Veeco reported that CEO William John Miller received 168,000 restricted stock units as an equity award. The amended filing also updates his total directly owned common shares and unvested RSUs to reflect the correct classification between tables in the original Form 4.

How many restricted stock units did the Veeco (VECO) CEO receive?

The CEO received 168,000 restricted stock units. Each unit represents a contingent right to receive one share of Veeco common stock, granted under the Veeco Instruments 2019 Stock Incentive Plan, and is subject to a multi-year vesting schedule tied to the grant date anniversaries.

What is the vesting schedule for the Veeco (VECO) CEO’s 168,000 RSUs?

The 168,000 RSUs vest in three equal installments. Restrictions lapse on one-third of the units on each of the first, second, and third anniversaries of the grant date, with vested Veeco common shares delivered to the CEO on each respective vesting date.

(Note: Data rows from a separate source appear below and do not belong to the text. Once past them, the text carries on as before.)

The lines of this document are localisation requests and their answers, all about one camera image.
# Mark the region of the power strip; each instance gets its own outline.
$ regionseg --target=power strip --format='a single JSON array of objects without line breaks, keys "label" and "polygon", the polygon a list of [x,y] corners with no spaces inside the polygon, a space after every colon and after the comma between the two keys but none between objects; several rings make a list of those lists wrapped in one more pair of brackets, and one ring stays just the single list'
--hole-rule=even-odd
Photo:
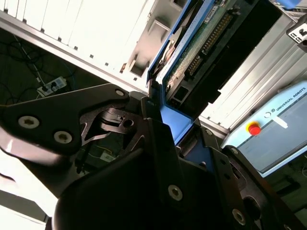
[{"label": "power strip", "polygon": [[61,88],[64,88],[65,86],[67,86],[66,79],[61,76],[61,77],[58,77],[58,78],[52,80],[51,82],[48,82],[44,86],[44,89],[43,89],[43,86],[39,87],[37,89],[37,91],[42,97],[46,97],[46,96],[54,93],[55,91],[57,91]]}]

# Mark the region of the green circuit board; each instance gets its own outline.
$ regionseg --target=green circuit board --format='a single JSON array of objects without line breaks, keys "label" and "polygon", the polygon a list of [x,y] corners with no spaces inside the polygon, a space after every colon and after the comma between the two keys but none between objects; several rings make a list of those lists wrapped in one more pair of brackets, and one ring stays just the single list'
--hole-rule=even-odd
[{"label": "green circuit board", "polygon": [[186,48],[177,64],[174,66],[171,74],[169,75],[169,78],[167,80],[168,89],[177,87],[177,85],[179,84],[178,81],[182,80],[186,70],[193,74],[199,64],[202,63],[203,59],[201,56],[198,55],[198,53],[202,50],[204,50],[204,52],[206,52],[206,50],[209,50],[205,49],[204,45],[207,45],[207,48],[211,48],[214,45],[215,41],[218,38],[218,36],[215,36],[216,33],[222,32],[222,30],[219,29],[219,26],[221,26],[221,22],[224,22],[223,25],[226,25],[225,15],[227,15],[227,11],[234,6],[235,2],[236,0],[229,0],[223,7],[219,5],[214,5],[212,7],[206,19],[198,29],[197,33],[192,38],[188,47]]}]

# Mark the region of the circuit board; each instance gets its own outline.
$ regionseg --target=circuit board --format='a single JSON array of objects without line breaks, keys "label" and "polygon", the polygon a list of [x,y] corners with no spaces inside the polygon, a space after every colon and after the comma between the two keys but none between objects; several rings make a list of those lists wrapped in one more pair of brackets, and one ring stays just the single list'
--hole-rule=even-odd
[{"label": "circuit board", "polygon": [[[171,96],[175,95],[175,90],[183,80],[189,81],[193,78],[195,70],[204,61],[204,56],[208,55],[210,49],[214,46],[219,36],[231,21],[235,3],[236,0],[230,0],[223,3],[217,2],[213,5],[211,11],[194,35],[178,63],[174,66],[166,81],[167,100],[170,100]],[[185,95],[177,95],[179,101],[184,100],[185,97]]]}]

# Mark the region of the red emergency stop button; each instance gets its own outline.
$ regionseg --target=red emergency stop button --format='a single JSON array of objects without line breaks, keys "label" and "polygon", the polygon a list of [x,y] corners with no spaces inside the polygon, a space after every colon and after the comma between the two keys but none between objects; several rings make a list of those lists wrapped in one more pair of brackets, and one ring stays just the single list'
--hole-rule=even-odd
[{"label": "red emergency stop button", "polygon": [[257,122],[252,122],[248,125],[248,132],[255,136],[258,135],[261,132],[261,128]]}]

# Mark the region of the universal robots logo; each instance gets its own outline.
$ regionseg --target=universal robots logo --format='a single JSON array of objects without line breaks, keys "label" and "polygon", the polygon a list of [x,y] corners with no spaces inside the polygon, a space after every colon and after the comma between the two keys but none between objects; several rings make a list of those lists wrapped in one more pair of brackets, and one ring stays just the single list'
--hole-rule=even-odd
[{"label": "universal robots logo", "polygon": [[290,103],[294,98],[296,98],[297,96],[301,96],[302,92],[304,92],[306,90],[305,87],[303,87],[301,90],[299,90],[298,92],[296,92],[292,97],[288,98],[283,104],[281,104],[280,106],[278,106],[276,109],[272,109],[271,112],[274,113],[275,111],[281,110],[283,107],[285,107],[288,103]]}]

What does each Veeco (VECO) restricted stock unit represent?

Each Veeco restricted stock unit represents a contingent right to receive one share of Veeco common stock. The units are subject to restrictions and vest over time; once vested, the underlying common shares are delivered to the reporting person on the applicable vesting dates.

How many Veeco (VECO) shares and RSUs does the CEO hold after this amendment?

Following the amendment, the CEO beneficially owns 519,570 shares of Veeco common stock directly. He also holds 215,834 unvested restricted stock units, which will convert into Veeco common shares as they vest according to the stated three-year vesting schedule.

Why did Veeco (VECO) file an amended Form 4 for its CEO?

The amendment was filed voluntarily to correct the original Form 4. It reclassifies the RSU grant into the derivative securities table, adjusts total securities beneficially owned in the common stock table, and revises the total amount of unvested restricted stock units accordingly.